In the material below, find every line containing the string "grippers" and return it.

━━━━━━

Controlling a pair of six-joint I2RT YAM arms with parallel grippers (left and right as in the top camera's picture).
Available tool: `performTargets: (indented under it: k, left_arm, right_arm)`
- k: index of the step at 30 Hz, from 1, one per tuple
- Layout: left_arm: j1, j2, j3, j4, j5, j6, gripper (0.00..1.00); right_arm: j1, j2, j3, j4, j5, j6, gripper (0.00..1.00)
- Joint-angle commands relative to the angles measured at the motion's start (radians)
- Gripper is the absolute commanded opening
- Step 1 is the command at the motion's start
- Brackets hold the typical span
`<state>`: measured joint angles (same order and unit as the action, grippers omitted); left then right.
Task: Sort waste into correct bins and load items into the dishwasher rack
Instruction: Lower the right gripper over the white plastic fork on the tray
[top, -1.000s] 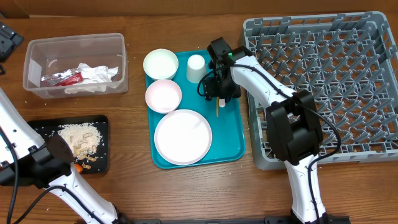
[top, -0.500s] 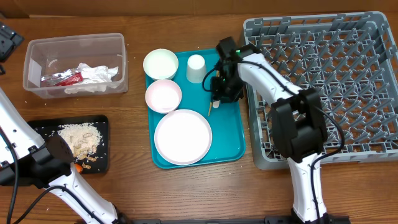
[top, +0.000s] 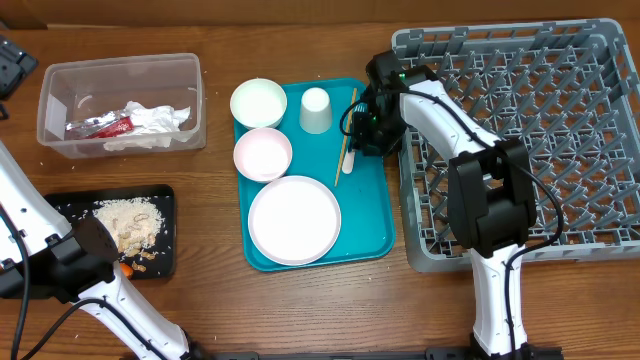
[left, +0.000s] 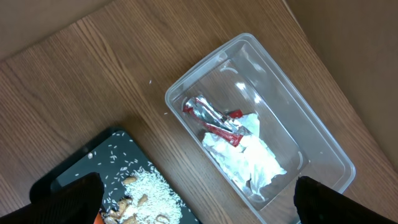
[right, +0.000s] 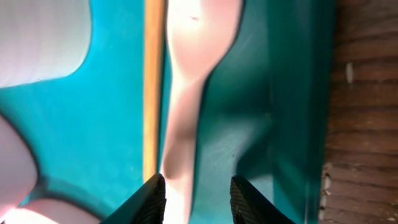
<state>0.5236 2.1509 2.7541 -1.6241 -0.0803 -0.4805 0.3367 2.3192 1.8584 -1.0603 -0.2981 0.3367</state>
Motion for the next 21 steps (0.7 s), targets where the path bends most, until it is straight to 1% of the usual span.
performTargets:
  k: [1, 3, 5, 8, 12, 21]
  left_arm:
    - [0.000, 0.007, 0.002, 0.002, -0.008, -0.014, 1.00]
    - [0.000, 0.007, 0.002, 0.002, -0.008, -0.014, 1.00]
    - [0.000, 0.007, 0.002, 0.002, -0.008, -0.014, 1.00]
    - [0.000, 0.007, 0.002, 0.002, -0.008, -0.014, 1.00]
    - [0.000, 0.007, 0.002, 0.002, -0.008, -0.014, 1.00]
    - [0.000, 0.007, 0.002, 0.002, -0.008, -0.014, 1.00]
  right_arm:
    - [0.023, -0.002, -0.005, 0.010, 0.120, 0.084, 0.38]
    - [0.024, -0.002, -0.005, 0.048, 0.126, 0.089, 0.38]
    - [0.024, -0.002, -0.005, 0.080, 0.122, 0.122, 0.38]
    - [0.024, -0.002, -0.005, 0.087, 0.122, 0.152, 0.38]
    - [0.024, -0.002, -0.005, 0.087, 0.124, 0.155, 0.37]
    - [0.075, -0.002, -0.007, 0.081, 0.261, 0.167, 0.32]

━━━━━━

**Your solution**
Controlling a pair of six-joint I2RT YAM arms with parallel grippers (left and right as in the top camera's picture).
`<state>`: measured joint angles (same order and unit as the action, grippers omitted); left then right.

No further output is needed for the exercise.